Elite starts off as the typical high-school rom-com, but it suddenly has a twist when a murder takes place.

—“Nosotros siempre nos hemos apoyado: en las buenas y en las malas”, we have always supported each other: in the good and bad times.

—“A lo mejor no he cambiado. A lo mejor la de antes no era yo”, maybe I haven’t changed. Maybe it wasn’t me before.

—“Vamos a por ellos”, let’s go get them.

—“¿Tú sabes por qué soy la mejor? Porque nunca me conformo.” Do you know why I’m the best? Because I never settle down for less.

—“Venga”, come on.



  • Luis Miguel, la serie

This series is an authorized biographical TV series of the Mexican singer Luis Miguel. On top of a super interesting plot, it also displays a high-quality cover version of Luis Miguel greatest hits.

—“Coño, Micky”, fuck, Micky.

—“Señoras y señores, con ustedes Luis Miguel”, Ladies and gentlemen, here is Luis Miguel.

—“Salte de mi vida”, get out of my life.

—“Vamos a tomarnos unas chelas”, let’s go out for a beer.

—“Si no supiste amar, ahora te puedes marchar”, if you didn’t know how to love, now you can leave



  • Apache: la vida de Carlos Tevez

This is another authorized biographical TV series. It shows the rise of the Argentinian football player Carlos Tevez in the extremely poor and harsh conditions he used to live in.

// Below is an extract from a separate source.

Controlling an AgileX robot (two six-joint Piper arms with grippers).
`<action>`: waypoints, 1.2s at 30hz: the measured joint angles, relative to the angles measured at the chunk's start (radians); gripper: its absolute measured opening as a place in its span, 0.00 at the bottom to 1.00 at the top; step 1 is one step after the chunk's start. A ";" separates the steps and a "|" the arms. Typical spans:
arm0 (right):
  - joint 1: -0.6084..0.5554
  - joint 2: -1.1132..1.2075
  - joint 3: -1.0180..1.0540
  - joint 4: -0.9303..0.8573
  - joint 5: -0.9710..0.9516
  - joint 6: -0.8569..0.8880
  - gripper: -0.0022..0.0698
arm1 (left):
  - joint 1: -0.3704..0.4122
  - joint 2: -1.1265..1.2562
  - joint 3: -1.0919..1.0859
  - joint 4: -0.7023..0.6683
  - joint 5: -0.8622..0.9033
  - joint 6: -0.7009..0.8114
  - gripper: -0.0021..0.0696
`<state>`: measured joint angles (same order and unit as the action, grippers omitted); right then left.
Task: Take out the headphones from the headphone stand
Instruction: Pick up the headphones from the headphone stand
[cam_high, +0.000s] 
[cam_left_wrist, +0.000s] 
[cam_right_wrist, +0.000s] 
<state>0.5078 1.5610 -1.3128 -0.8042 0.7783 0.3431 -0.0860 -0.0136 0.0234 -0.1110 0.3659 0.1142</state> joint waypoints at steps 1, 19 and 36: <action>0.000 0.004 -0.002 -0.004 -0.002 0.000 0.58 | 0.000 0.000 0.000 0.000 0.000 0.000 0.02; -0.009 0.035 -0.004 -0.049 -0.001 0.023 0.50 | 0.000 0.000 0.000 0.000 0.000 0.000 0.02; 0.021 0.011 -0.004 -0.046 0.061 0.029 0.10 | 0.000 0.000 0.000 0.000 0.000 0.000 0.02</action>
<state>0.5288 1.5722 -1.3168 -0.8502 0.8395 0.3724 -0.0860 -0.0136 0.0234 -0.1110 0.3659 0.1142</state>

—“Vos sos bueno. Te tienen fichado”, you’re good. They have set their eyes on you.

—“Me gusta el pibe. Juega lindo”, I like that kid. He plays great.

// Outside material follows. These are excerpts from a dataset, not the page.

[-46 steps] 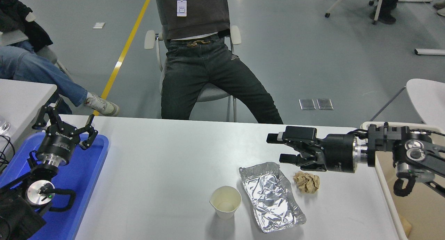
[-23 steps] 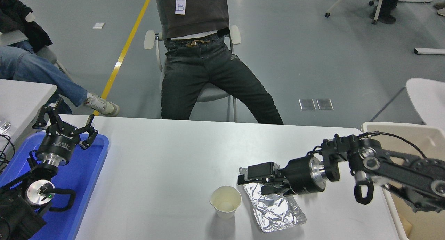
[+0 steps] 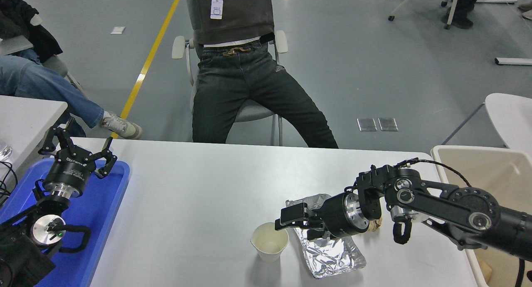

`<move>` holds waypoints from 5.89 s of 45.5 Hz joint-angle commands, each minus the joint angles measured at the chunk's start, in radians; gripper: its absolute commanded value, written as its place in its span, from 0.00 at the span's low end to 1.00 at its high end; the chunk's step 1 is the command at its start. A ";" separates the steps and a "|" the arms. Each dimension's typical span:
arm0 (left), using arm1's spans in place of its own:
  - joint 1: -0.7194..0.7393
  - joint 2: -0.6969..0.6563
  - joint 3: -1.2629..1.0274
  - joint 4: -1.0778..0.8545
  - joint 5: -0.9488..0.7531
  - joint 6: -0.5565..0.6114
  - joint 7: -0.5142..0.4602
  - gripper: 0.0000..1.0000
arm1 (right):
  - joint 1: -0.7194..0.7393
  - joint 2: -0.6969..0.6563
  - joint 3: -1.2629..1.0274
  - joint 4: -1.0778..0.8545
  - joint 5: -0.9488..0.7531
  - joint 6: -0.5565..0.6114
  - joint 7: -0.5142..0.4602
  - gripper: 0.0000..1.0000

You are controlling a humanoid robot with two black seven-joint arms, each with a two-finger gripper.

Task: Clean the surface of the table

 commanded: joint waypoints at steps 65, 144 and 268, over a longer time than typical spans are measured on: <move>0.000 0.000 0.000 -0.001 0.000 -0.001 0.000 1.00 | -0.043 0.130 -0.011 -0.065 -0.152 -0.058 -0.145 0.56; 0.000 0.000 0.000 -0.001 0.000 -0.001 0.000 1.00 | 0.221 -0.352 0.032 0.223 0.069 0.082 -0.047 0.00; 0.000 0.000 0.000 0.001 0.000 0.001 -0.001 1.00 | -0.069 -0.676 0.096 -0.677 0.101 0.182 0.413 0.00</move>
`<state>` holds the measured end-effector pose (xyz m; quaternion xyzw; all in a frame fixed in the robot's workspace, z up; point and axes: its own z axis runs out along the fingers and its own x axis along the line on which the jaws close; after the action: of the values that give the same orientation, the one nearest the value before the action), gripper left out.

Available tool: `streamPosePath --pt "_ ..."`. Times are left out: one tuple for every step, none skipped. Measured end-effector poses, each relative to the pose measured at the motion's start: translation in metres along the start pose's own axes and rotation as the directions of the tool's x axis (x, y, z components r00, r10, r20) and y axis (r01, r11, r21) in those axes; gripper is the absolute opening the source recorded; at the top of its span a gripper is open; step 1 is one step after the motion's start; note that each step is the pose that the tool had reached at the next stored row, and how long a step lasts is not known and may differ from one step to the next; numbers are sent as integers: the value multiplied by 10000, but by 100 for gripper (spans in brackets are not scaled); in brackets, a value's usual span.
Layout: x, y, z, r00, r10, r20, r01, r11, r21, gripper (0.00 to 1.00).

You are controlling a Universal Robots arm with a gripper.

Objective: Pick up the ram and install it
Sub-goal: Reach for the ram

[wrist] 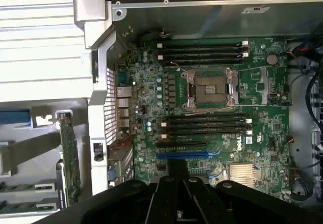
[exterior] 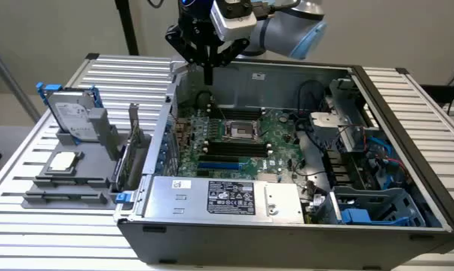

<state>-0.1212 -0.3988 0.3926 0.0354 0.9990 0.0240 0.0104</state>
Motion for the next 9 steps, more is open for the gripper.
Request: streamPosePath --pt "0 0 0 10000 0 0 0 10000 0 11" --pt "0 0 0 10000 0 0 0 10000 0 11" --pt "0 0 0 10000 0 0 0 10000 0 11" --pt "0 0 0 10000 0 0 0 10000 0 11" --pt "0 0 0 10000 0 0 0 10000 0 11" --pt "0 0 0 10000 0 0 0 10000 0 11" --pt "0 0 0 10000 0 0 0 10000 0 11" --pt "0 0 0 10000 0 1 0 10000 0 11" --pt "0 0 0 10000 0 0 0 10000 0 11"
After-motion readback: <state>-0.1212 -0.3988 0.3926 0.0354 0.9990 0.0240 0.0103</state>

—“No quiero perder esta oportunidad”, I don’t want to miss this chance.

—“El dolor nunca se va a ir. Es parte tuya, sos vos”, the pain will always be there. It’s part of you, it’s you.

—“Más vale que sí”, of course.



  • Las chicas del cable

Also known as Cable Girls. It tells the story of four young women in 1920s Madrid. They work in the National Telephone Company as the revolution begins, and also deal with romance, friendship and the modern workplace.

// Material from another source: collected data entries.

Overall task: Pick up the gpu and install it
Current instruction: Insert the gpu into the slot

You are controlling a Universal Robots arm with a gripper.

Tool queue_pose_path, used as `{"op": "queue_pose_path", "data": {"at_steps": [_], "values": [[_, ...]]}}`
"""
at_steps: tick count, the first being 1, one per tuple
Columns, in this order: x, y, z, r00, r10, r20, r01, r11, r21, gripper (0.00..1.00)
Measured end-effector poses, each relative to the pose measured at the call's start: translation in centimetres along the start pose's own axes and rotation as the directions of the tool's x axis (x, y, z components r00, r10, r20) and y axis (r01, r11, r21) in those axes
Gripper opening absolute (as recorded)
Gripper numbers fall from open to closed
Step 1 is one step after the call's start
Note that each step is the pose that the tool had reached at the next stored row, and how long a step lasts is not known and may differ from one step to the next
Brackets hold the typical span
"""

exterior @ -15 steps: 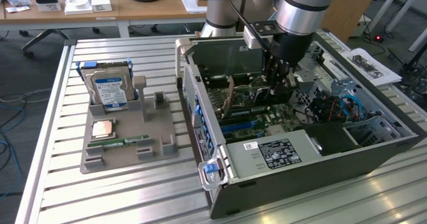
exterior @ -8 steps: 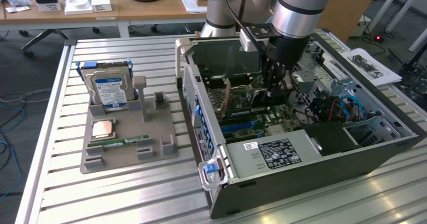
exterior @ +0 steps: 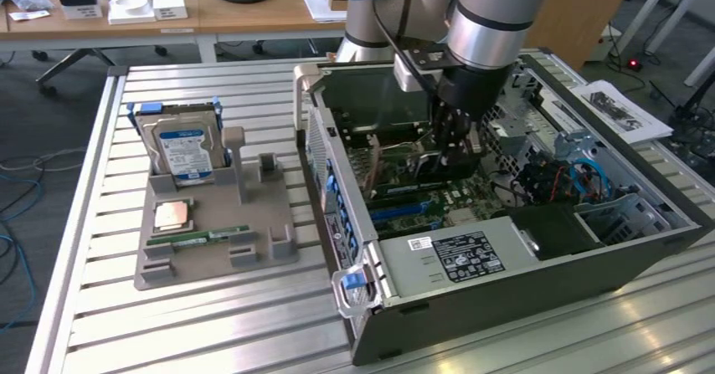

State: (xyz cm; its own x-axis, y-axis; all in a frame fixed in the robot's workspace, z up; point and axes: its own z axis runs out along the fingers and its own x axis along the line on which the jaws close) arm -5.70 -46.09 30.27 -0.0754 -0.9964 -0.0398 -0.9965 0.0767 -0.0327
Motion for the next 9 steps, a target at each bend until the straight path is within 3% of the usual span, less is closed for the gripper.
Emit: {"op": "queue_pose_path", "data": {"at_steps": [9], "values": [[0.11,0.45,0.53,1.0000,-0.003,0.0001,0.003,1.0000,0.0002,0.27]]}}
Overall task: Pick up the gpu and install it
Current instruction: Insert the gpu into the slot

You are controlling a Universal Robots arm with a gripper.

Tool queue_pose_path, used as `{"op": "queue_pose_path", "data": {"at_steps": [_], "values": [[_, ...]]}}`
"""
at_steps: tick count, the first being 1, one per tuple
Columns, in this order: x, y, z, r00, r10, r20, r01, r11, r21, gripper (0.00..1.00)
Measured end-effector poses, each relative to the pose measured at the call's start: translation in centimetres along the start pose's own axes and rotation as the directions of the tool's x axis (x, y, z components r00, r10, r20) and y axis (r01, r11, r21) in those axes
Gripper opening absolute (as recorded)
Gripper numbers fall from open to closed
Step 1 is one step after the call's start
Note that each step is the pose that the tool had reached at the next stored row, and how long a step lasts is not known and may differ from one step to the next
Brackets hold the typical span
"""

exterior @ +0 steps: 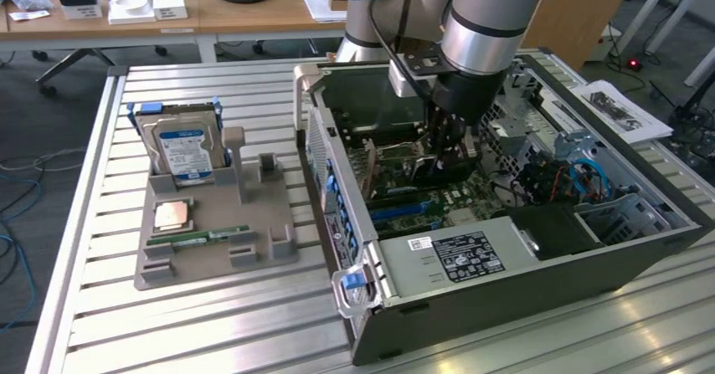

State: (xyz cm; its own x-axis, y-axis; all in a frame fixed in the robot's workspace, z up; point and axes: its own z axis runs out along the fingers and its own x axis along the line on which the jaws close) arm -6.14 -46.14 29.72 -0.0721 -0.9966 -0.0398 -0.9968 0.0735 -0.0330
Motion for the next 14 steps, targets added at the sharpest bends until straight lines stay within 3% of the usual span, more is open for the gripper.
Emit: {"op": "queue_pose_path", "data": {"at_steps": [14], "values": [[0.31,0.38,0.73,1.0000,-0.009,0.0004,0.009,1.0000,-0.0004,0.27]]}}
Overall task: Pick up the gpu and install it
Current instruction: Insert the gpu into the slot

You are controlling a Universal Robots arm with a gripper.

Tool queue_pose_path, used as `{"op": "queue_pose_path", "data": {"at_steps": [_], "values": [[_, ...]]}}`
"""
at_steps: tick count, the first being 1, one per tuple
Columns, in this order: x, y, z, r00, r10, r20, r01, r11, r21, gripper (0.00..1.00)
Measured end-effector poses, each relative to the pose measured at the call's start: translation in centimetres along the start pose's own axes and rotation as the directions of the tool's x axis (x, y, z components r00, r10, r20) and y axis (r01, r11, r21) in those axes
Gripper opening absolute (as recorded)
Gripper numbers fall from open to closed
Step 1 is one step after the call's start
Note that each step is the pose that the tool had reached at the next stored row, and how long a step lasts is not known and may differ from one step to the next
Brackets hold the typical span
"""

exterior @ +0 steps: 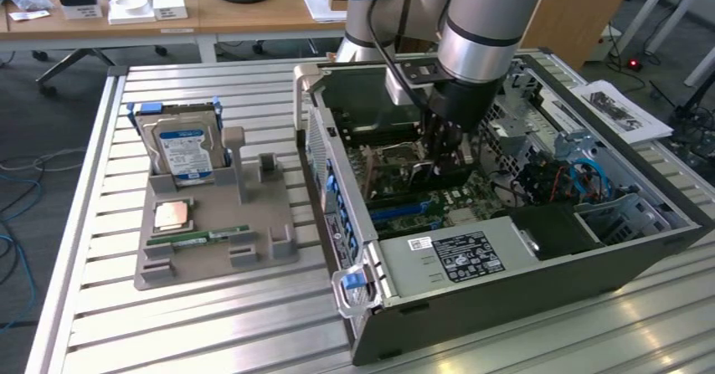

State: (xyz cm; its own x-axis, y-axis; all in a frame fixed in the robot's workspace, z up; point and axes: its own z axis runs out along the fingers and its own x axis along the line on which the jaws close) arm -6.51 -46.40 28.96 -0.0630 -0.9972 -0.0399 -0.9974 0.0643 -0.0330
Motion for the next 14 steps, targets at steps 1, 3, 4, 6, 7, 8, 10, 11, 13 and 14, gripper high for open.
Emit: {"op": "queue_pose_path", "data": {"at_steps": [1,3,4,6,7,8,10,11,13,14], "values": [[0.00,0.03,0.06,1.0000,0.000,0.0001,0.000,1.0000,0.0000,0.27],[0.01,0.09,0.19,1.0000,-0.001,0.0000,0.001,1.0000,-0.0001,0.27],[0.02,0.12,0.27,1.0000,-0.002,0.0001,0.002,1.0000,-0.0001,0.27],[0.03,0.18,0.45,1.0000,-0.003,0.0001,0.003,1.0000,-0.0001,0.27],[0.03,0.20,0.54,1.0000,-0.004,0.0002,0.004,1.0000,-0.0001,0.27],[0.04,0.22,0.63,1.0000,-0.004,0.0002,0.004,1.0000,-0.0001,0.27],[0.05,0.25,0.81,1.0000,-0.005,0.0003,0.005,1.0000,-0.0002,0.27],[0.05,0.27,0.89,1.0000,-0.005,0.0002,0.005,1.0000,-0.0002,0.27],[0.06,0.33,1.00,1.0000,-0.006,0.0002,0.006,1.0000,-0.0002,0.27],[0.07,0.38,1.04,1.0000,-0.006,0.0001,0.006,1.0000,-0.0003,0.27]]}}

—“La vida no era fácil para nadie, pero mucho menos si eras mujer. No éramos libres”. Life wasn’t easy for anyone, but it was worse if you were a woman. We weren’t free.

—“Salud” or “chin chin”, cheers.

—“Cuando sientas que el tiempo se agota, una nueva vida comienza”, When you feel time is running out, a new life begins.

—“Entre un sí y un no hay una vida de felicidad o de desgracia”, between a yes and a no, there a life of happiness or misfortune.

—“Ya no soy la chica que conociste”, I’m no longer the girl you used to know.



  • Vis a vis

Also knows as Locked Up. It initially depicts the story of a young woman who, after falling in love with her boss, commits accounting manipulation and misappropriation crimes. She is sent to a high-security prison, and the show is about life in those cells.

—“Estoy en la cárcel”, I’m in prison.

—”¿Hay alguien allí?”, is there anybody out there?

—“Primera regla de la cárcel: no se piden favores”, first rule of the prison: you don’t ask favours.

—“Soy inocente”, I’m innocent.

—“Tú eres igual que yo. Igual que yo antes de nacer”, you’re just like me. Just like me before I was born.



Good luck watching these shows, and don’t forget to try to remember any other phrases or words that catch your attention.